- _Task requirements_:
However many lines the data holds, transcribe them all exactly.
____________
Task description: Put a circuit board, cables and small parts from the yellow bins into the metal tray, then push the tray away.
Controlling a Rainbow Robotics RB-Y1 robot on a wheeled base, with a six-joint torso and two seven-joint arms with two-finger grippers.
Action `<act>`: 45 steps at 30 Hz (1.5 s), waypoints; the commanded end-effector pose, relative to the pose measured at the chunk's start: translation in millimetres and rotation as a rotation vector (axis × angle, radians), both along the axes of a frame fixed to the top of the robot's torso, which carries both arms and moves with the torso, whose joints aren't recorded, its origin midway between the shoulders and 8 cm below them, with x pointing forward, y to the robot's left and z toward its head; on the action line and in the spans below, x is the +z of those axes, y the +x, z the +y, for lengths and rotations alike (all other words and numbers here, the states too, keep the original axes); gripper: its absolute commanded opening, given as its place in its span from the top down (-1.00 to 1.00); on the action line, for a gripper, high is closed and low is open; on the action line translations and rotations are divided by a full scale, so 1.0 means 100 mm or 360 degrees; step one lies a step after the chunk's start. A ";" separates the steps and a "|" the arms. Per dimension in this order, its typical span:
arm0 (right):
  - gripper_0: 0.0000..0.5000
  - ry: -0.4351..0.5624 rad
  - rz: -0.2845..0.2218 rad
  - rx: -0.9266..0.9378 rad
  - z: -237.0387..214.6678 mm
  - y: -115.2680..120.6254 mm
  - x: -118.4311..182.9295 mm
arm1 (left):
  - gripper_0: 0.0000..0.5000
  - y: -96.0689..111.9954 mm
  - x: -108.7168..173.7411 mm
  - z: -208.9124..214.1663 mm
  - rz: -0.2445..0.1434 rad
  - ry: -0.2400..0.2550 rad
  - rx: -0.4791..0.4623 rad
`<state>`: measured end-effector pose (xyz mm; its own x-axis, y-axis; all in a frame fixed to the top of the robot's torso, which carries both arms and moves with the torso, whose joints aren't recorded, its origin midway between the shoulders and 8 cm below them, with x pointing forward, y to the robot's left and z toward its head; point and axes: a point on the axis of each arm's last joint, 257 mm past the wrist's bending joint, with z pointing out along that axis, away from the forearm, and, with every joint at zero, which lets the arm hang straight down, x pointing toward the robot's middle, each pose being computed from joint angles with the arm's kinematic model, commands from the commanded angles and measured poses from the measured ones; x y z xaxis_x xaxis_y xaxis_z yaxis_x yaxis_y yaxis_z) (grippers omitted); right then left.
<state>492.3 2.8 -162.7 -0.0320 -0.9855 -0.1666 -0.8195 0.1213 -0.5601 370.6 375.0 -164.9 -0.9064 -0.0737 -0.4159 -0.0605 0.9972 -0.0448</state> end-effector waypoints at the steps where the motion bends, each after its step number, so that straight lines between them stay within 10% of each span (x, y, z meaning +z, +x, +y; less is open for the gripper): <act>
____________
- _Your response_:
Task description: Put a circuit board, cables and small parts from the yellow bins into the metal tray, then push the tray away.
Controlling a Rainbow Robotics RB-Y1 robot on a wheeled base, with a six-joint torso and two seven-joint arms with two-finger grippers.
Action `<act>`: 45 steps at 30 Hz (1.5 s), waypoints; the commanded end-effector pose, relative to the pose measured at the chunk's start: translation in millimetres and rotation as a rotation vector (axis × angle, radians), both along the axes of a frame fixed to the top of the robot's torso, which carries both arms and moves with the torso, whose joints aren't recorded, its origin midway between the shoulders and 8 cm below them, with x pointing forward, y to the robot's left and z toward its head; on the action line and in the spans below, x is the +z of those axes, y the +x, z the +y, for lengths and rotations alike (all other words and numbers here, the states too, keep the original axes); gripper: its absolute commanded opening, given as its place in its span from the top down (-1.00 to 1.00); on the action line, for a gripper, high is closed and low is open; on the action line translations and rotations are divided by a full scale, so 1.0 means 100 mm or 360 degrees; step one lies a step after the chunk's start. A ";" separates the steps and a "|" the arms. Per dimension in this order, its typical span:
arm0 (right):
  - gripper_0: 0.0000..0.5000
  - ry: -0.4351..0.5624 rad
  - rz: -0.2845..0.2218 rad
  - rx: -0.9266..0.9378 rad
  - z: -237.0387..214.6678 mm
  - y: -115.2680..120.6254 mm
  - x: -118.4311..182.9295 mm
arm1 (left):
  - gripper_0: 0.0000..0.5000
  - y: -96.0689..111.9954 mm
  - x: -108.7168..173.7411 mm
  - z: -208.9124..214.1663 mm
  - rz: -0.2445..0.1434 rad
  - ry: -0.2400..0.2550 rad
  - rx: -0.4791..0.4623 rad
`<state>`: measured end-effector pose (xyz mm; its own x-axis, y-axis; all in a frame fixed to the top of the robot's torso, which carries both arms and moves with the torso, whose joints aren't recorded, its origin midway between the shoulders and 8 cm below them, with x pointing forward, y to the robot's left and z toward its head; point and axes: a point on the axis of each arm's last joint, 257 mm past the wrist's bending joint, with z pointing out along that axis, away from the forearm, and, with every joint at zero, which lets the arm hang straight down, x pointing toward the robot's middle, each pose being computed from joint angles with the arm's kinematic model, commands from the commanded angles and measured poses from the measured ones; x y z xaxis_x xaxis_y xaxis_z yaxis_x yaxis_y yaxis_z) (grippers omitted); right then left.
<state>492.3 2.8 -162.7 -0.0320 -0.9855 -0.1666 -0.8195 0.1213 -0.5601 370.6 375.0 -164.9 -0.9064 -0.0737 -0.4159 -0.0605 0.9972 -0.0448</state> end-effector waypoints at the steps where the motion bends, each after its step number, so that straight lines between them stay within 10% of each span (x, y, z meaning +z, +x, +y; less is open for the gripper): <act>

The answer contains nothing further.